On Mon, Aug 15, 2022 at 10:27:10PM -0700, Linus Torvalds wrote:
On Mon, Aug 15, 2022 at 9:15 PM Herbert Xu herbert@gondor.apana.org.au wrote:
Please revert this as test_and_set_bit was always supposed to be a full memory barrier. This is an arch bug.
Yes, the bitops are kind of strange for various legacy reasons:
- set/clear_bit is atomic, but without a memory barrier, and need a
"smp_mb__before_atomic()" or similar for barriers
test_and_set/clear_bit() are atomic, _and_ are memory barriers
test_and_set_bit_lock and test_and_clear_bit_unlock are atomic and
_weaker_ than full memory barriers, but sufficient for locking (ie acquire/release)

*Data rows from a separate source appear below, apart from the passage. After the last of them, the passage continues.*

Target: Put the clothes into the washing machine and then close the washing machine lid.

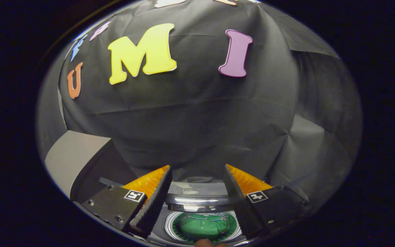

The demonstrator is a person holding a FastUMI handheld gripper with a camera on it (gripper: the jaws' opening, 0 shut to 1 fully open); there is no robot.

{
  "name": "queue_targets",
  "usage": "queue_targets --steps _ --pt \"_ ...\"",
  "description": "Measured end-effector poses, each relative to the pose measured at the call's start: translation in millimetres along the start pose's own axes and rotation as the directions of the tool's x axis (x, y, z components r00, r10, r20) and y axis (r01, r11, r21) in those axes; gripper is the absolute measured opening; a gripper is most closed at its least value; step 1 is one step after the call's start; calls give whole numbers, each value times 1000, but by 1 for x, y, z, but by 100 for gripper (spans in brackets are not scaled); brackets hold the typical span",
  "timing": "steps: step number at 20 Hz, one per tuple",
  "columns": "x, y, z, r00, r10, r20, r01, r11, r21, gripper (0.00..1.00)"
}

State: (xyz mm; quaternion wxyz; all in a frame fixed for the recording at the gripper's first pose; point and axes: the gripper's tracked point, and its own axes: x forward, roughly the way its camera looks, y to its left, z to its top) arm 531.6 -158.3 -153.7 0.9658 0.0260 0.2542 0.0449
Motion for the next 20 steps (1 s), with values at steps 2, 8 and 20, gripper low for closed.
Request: queue_targets --steps 2,8,20 --pt "-8 -1 -9 1000 -13 -14 13 1000 4 94" --pt "-24 -1 -34 999 -37 -39 37 999 8 94" --pt "-74 -10 -137 972 -143 -186 138 990 -39 96"
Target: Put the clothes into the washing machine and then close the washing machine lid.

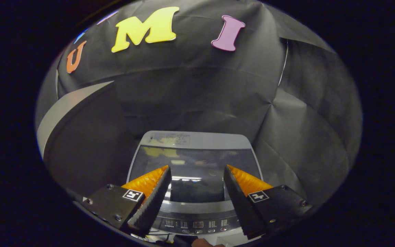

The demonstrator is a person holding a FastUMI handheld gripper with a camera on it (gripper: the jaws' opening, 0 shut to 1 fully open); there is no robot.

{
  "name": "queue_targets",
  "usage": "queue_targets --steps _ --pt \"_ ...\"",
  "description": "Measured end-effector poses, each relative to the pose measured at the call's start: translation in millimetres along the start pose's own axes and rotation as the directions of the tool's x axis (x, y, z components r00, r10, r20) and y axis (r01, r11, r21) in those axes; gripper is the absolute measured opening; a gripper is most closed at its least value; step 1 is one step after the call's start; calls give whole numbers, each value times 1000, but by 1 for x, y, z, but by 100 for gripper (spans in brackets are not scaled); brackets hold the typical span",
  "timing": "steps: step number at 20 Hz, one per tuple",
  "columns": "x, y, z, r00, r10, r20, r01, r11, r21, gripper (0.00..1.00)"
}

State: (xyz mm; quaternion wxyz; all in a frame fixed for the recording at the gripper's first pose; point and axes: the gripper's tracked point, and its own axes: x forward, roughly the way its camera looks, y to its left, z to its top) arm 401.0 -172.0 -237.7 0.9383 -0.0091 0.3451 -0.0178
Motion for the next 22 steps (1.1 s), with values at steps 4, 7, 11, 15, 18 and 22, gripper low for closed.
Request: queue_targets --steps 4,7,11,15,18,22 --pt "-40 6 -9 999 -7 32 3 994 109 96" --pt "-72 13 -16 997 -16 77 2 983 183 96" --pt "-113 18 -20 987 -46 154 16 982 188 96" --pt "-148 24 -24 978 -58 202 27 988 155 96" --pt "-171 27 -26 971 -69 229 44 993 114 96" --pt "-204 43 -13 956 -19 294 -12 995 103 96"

Does any of this make any sense at all? No. But those are the documented semantics exactly because people were worried about test_and_set_bit being used for locking, since on x86 all the atomics are also memory barriers.
From looking at it, the asm-generic implementation is a bit questionable, though. In particular, it does
if (READ_ONCE(*p) & mask) return 1;
so it's *entirely* unordered for the "bit was already set" case.
That looks very wrong to me, since it basically means that the test_and_set_bit() can return "bit was already set" based on an old value - not a memory barrier at all.
So if you use "test_and_set_bit()" as some kind of "I've done my work, now I am going to set the bit to tell people to pick it up", then that early "bit was already set" code completely breaks it.
Now, arguably our atomic bitop semantics are very very odd, and it might be time to revisit them. But that code looks very very buggy to me.
The bug seems to go back to commit e986a0d6cb36 ("locking/atomics, asm-generic/bitops/atomic.h: Rewrite using atomic_*() APIs"), and the fix looks to be as simple as just removing that early READ_ONCE return case (test_and_clear has the same bug).
Will?
Right, this looks like it's all my fault, so sorry about that.
In an effort to replace the spinlock-based atomic bitops with a version based on atomic instructions in e986a0d6cb36, I inadvertently added this READ_ONCE() shortcut to test_and_set_bit() because at the time that's what we had (incorrectly) documented in our attempts at cleaning things up in this area. I confess that I have never been comfortable with the comment for test_and_set_bit() prior to my problematic patch:
/** * test_and_set_bit - Set a bit and return its old value * @nr: Bit to set * @addr: Address to count from * * This operation is atomic and cannot be reordered. * It may be reordered on other architectures than x86. * It also implies a memory barrier. */
so while Peter and I were trying to improve the documentation for atomics and memory barriers we clearly ended up making the wrong call trying to treat this like e.g. a cmpxchg() (which has the unordered-on-failure semantics).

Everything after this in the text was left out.